Basically because of very precise hardware timings. One tick/cycle of the CPU must correspond to exactly X ticks of the GPU since the code runs very close to the hardware and depends on specific behaviors (e.g. a memory store to this bank takes 4 cycles while this other bank takes 6 cycles).
Qemu takes a higher level approach that basically guarantees that over a period of time, one tick of the CPU corresponds to X ticks of the GPU on average and does expose a fair amount of host memory performance characteristics such as TLB/L1/L2 cache misses. PS2 games weren’t built to account for pipeline flushes or memory stalls, for example.
Yep, Ps2 was a beast of interconnected timings, data transfer and cache oddities.
I still find it so funny that they figured the best way to run the GPU was to have 2560 bit wide data bus on 4MB of RAM. So you could go fill rate crazy but on a very limited data set.

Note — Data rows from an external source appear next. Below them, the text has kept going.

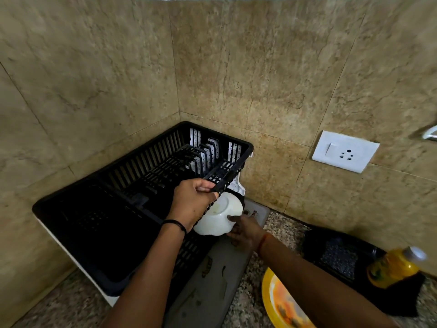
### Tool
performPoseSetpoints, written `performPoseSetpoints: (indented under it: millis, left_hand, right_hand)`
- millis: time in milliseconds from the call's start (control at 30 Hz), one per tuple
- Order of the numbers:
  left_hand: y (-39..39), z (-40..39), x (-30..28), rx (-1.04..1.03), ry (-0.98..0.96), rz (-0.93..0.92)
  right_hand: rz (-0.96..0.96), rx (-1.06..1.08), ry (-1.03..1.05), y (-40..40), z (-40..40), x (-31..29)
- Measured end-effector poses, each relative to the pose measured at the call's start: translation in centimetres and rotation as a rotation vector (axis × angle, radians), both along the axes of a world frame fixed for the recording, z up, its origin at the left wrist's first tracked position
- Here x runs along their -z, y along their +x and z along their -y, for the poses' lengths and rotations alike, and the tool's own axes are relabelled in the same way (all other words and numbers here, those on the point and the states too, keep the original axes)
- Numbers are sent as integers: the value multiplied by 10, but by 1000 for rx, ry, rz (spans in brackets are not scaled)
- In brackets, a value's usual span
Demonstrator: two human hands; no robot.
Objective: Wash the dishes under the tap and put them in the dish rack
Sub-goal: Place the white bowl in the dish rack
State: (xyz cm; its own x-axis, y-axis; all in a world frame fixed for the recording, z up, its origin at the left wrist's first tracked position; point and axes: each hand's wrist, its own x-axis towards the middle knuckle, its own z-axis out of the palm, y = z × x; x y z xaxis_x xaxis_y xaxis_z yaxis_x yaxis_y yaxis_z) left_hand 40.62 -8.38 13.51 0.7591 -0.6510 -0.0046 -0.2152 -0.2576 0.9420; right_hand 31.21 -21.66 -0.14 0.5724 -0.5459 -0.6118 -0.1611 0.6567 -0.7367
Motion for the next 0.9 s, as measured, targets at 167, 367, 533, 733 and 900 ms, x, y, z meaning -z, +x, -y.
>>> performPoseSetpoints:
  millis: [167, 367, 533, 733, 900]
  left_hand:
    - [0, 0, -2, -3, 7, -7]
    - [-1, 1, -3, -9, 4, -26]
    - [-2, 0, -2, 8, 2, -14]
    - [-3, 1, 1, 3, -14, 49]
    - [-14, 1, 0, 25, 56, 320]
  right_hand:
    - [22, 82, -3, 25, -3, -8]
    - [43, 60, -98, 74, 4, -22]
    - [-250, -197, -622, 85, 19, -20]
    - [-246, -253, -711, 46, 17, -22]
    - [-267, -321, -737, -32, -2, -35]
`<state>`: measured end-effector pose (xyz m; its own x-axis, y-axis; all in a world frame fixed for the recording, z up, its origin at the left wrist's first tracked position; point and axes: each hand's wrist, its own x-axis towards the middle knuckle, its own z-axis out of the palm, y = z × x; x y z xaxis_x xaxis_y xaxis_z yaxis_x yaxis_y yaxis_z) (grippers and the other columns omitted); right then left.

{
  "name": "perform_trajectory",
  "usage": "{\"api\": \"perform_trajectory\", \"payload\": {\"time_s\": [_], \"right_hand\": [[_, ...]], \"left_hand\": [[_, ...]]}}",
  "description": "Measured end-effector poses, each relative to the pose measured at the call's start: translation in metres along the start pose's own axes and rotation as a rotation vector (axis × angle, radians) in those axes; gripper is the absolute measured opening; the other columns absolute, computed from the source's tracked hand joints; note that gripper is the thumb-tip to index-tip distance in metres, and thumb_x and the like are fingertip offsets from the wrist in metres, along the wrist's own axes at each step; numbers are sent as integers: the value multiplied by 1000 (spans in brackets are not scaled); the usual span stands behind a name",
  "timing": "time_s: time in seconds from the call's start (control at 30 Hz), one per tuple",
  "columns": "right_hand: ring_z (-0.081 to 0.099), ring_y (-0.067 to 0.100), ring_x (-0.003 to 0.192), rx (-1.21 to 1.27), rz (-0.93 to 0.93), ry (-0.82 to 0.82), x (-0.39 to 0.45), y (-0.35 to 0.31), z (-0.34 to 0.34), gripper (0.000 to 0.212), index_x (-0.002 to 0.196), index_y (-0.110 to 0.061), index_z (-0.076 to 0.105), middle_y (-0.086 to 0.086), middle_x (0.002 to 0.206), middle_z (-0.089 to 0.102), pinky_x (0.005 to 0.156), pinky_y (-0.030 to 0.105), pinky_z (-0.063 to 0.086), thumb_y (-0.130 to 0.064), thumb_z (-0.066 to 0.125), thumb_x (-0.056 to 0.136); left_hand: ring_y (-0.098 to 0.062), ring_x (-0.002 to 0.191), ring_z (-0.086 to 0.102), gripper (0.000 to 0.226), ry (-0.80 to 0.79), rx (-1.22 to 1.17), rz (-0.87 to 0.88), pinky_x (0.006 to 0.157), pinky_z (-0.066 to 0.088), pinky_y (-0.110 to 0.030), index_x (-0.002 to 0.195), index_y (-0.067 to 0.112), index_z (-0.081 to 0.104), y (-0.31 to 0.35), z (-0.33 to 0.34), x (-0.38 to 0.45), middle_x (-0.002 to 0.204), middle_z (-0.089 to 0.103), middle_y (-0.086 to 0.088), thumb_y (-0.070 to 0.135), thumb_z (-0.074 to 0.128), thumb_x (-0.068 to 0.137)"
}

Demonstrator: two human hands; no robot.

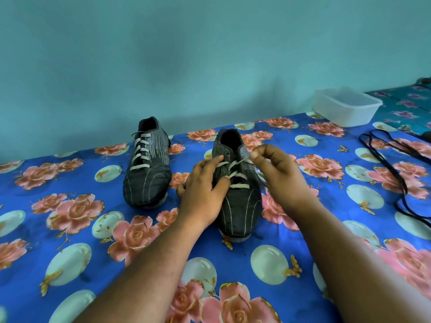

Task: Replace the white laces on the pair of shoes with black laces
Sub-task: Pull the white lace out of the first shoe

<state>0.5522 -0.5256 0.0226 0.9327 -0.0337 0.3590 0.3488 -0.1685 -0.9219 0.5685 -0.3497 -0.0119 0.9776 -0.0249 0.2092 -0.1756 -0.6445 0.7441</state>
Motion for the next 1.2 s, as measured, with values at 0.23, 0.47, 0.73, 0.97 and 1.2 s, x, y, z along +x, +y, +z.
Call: {"api": "perform_trajectory", "payload": {"time_s": [0.23,0.47,0.73,0.97,1.2], "right_hand": [[51,16,80,-271,99,216,9,18,-9,6,90,-24,57,-6,87,58,74,31,44,-21,60,94],[49,18,112,-547,-17,68,3,23,6,30,102,-35,62,-15,109,62,100,48,40,-56,43,94],[57,12,91,-148,-89,17,-2,7,6,11,90,-21,64,-9,92,65,85,30,46,-28,65,99],[47,11,71,-11,25,259,3,5,-1,17,82,-19,55,-9,76,55,66,30,45,-15,57,98],[46,11,107,-611,-48,87,1,24,9,31,97,-35,61,-17,104,61,95,41,37,-65,58,89]], "left_hand": [[-11,135,42,60,-11,-15,-14,111,17,-46,142,50,44,2,-1,0,149,42,17,54,40,82],[-13,131,45,60,-11,-12,-14,114,19,-50,141,51,43,4,-1,-1,147,43,18,54,40,81],[-15,134,45,62,-17,3,-15,115,18,-52,144,50,41,3,0,0,151,40,16,56,39,82],[-15,134,44,63,-25,-8,-25,116,17,-51,144,49,41,4,-1,0,151,40,16,56,39,81],[-14,131,47,60,-8,-21,-12,114,19,-50,142,49,42,3,0,0,149,42,17,54,41,82]]}}
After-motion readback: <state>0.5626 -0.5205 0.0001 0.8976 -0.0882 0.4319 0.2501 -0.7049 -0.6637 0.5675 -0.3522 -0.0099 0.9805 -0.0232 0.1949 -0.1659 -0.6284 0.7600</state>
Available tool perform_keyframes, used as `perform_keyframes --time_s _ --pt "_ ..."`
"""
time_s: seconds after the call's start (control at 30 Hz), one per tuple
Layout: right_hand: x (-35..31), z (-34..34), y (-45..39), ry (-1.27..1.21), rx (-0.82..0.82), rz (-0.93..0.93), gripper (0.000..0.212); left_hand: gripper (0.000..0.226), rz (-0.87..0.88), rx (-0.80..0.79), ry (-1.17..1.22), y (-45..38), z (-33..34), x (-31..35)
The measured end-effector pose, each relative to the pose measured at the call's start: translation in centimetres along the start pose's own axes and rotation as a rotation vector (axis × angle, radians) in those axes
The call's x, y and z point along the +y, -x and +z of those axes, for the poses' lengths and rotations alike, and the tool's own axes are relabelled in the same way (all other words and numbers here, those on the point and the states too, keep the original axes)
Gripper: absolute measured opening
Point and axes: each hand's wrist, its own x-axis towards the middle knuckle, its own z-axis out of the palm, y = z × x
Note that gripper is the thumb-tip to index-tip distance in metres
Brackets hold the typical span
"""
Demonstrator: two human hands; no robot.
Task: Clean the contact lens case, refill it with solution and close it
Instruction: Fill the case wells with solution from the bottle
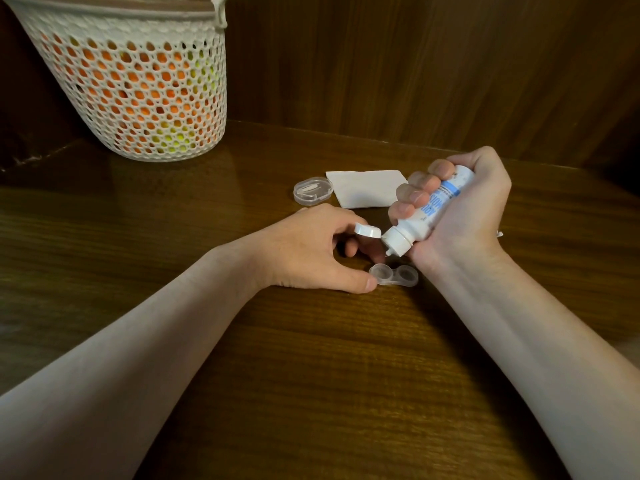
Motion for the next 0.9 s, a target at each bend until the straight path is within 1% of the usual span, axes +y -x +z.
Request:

It's basically what Xemu (and XQemu before it) are doing. They have a slightly more easy job though, as the entire OG Xbox architecture is basically a slightly hacked x86. Still, the console-specific stuff like the GPU does require very accurate emulation.
The USB adapter situation feels really messy atm; which is a shame cos the main things I want to play are weird peripheral things. Seems like that whole codebase needs to be rewritten?
Would love to patch it so Singstar worked with the official dongle 2 player (atm it treats the dongle like any other mic, which means both slots only provide one side of a stereo input source). Zero c++ experience but feels like it would be doable.
I remember playing Onimusha 4 with like 8x the internal resolution, god it was so fucking cool. PCSX2 is an amazing project that gave me tons of entertainment. It was also one of the first projects I interacted with in a technical way as a teenager - I would monitor the commits and, when something interesting got in, I'd build optimized versions of it that targeted different hardware.
There is also a libretro core for PCSX2, now renamed to LRPS2 to accentuate its independent development. It plays many games fine but the project doesn’t see close to the frequency of development and improvement as PCSX2.
I get update alerts just about every day when I open the emu. Haven't noticed any difference with the games I'm playing on it which all work seemingly fine, although shadow of the colossus is sometimes finicky.
Unfortunately even with a 12900k and a literal RTX 4090, Shadow of The Colossus still lags below 60fps in many situations. That's my "white whale" for PS2, like Metal Gear Solid 4 is for PS3. That game also doesn't work perfectly in it's PS3 emulator.